● **Problem to work on**: Make an exact copy of the entries below.

Given data START

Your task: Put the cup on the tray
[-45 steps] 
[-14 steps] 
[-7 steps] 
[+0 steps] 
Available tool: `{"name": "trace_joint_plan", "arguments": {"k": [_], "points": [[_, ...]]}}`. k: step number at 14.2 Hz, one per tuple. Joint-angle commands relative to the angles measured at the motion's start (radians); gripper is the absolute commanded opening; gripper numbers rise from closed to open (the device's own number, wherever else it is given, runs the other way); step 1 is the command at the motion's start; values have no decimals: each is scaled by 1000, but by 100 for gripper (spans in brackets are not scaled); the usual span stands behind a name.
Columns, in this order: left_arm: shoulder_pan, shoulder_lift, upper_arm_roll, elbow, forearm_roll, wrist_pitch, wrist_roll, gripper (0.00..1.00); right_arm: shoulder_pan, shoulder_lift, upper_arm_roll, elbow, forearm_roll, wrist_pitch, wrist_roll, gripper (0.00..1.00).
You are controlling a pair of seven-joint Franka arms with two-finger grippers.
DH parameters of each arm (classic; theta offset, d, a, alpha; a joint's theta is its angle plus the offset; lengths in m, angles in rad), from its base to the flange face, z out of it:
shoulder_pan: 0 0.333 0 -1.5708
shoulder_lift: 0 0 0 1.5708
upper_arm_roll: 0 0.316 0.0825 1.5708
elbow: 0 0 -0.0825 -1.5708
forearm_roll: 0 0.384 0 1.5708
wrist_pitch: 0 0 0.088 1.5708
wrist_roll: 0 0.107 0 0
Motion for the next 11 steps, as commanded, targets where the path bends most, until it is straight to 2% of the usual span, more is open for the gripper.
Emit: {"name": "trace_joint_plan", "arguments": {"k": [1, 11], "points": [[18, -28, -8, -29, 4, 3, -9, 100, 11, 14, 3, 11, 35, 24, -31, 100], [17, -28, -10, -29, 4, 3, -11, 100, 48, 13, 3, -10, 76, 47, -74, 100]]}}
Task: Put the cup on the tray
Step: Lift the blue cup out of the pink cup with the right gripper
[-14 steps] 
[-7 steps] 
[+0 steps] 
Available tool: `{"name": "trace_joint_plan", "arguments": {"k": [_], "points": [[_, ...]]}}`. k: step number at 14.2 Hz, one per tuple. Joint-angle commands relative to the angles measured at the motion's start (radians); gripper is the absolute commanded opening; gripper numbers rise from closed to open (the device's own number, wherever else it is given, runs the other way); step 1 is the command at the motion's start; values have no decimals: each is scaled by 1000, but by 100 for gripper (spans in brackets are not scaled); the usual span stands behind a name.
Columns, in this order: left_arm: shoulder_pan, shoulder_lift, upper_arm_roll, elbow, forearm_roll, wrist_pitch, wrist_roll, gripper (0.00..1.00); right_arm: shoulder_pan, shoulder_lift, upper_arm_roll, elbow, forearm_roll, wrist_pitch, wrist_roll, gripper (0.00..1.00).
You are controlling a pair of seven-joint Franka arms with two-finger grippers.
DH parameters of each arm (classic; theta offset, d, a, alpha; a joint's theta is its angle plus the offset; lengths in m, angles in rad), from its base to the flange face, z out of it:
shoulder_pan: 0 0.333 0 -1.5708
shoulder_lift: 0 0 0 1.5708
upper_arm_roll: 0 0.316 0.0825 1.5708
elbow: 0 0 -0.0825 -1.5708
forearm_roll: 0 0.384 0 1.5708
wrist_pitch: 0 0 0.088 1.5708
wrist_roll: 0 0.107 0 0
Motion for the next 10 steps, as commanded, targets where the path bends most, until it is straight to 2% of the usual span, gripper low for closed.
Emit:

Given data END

● **Task output**:
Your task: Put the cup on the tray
[-45 steps] 
[-14 steps] 
[-7 steps] 
[+0 steps] 
Available tool: `{"name": "trace_joint_plan", "arguments": {"k": [_], "points": [[_, ...]]}}`. k: step number at 14.2 Hz, one per tuple. Joint-angle commands relative to the angles measured at the motion's start (radians); gripper is the absolute commanded opening; gripper numbers rise from closed to open (the device's own number, wherever else it is given, runs the other way); step 1 is the command at the motion's start; values have no decimals: each is scaled by 1000, but by 100 for gripper (spans in brackets are not scaled); the usual span stands behind a name.
Columns, in this order: left_arm: shoulder_pan, shoulder_lift, upper_arm_roll, elbow, forearm_roll, wrist_pitch, wrist_roll, gripper (0.00..1.00); right_arm: shoulder_pan, shoulder_lift, upper_arm_roll, elbow, forearm_roll, wrist_pitch, wrist_roll, gripper (0.00..1.00).
You are controlling a pair of seven-joint Franka arms with two-finger grippers.
DH parameters of each arm (classic; theta offset, d, a, alpha; a joint's theta is its angle plus the offset; lengths in m, angles in rad), from its base to the flange face, z out of it:
shoulder_pan: 0 0.333 0 -1.5708
shoulder_lift: 0 0 0 1.5708
upper_arm_roll: 0 0.316 0.0825 1.5708
elbow: 0 0 -0.0825 -1.5708
forearm_roll: 0 0.384 0 1.5708
wrist_pitch: 0 0 0.088 1.5708
wrist_roll: 0 0.107 0 0
Motion for the next 11 steps, as commanded, targets where the path bends most, until it is straight to 2% of the usual span, more is open for the gripper.
Emit: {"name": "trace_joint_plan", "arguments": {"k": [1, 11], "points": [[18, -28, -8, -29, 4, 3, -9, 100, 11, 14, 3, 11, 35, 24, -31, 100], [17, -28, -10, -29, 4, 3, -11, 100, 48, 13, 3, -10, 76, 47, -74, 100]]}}
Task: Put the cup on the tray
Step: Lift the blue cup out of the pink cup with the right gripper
[-14 steps] 
[-7 steps] 
[+0 steps] 
Available tool: `{"name": "trace_joint_plan", "arguments": {"k": [_], "points": [[_, ...]]}}`. k: step number at 14.2 Hz, one per tuple. Joint-angle commands relative to the angles measured at the motion's start (radians); gripper is the absolute commanded opening; gripper numbers rise from closed to open (the device's own number, wherever else it is given, runs the other way); step 1 is the command at the motion's start; values have no decimals: each is scaled by 1000, but by 100 for gripper (spans in brackets are not scaled); the usual span stands behind a name.
Columns, in this order: left_arm: shoulder_pan, shoulder_lift, upper_arm_roll, elbow, forearm_roll, wrist_pitch, wrist_roll, gripper (0.00..1.00); right_arm: shoulder_pan, shoulder_lift, upper_arm_roll, elbow, forearm_roll, wrist_pitch, wrist_roll, gripper (0.00..1.00).
You are controlling a pair of seven-joint Franka arms with two-finger grippers.
DH parameters of each arm (classic; theta offset, d, a, alpha; a joint's theta is its angle plus the offset; lengths in m, angles in rad), from its base to the flange face, z out of it:
shoulder_pan: 0 0.333 0 -1.5708
shoulder_lift: 0 0 0 1.5708
upper_arm_roll: 0 0.316 0.0825 1.5708
elbow: 0 0 -0.0825 -1.5708
forearm_roll: 0 0.384 0 1.5708
wrist_pitch: 0 0 0.088 1.5708
wrist_roll: 0 0.107 0 0
Motion for the next 10 steps, as commanded, targets where the path bends most, until it is straight to 2% of the usual span, gripper low for closed.
Emit:

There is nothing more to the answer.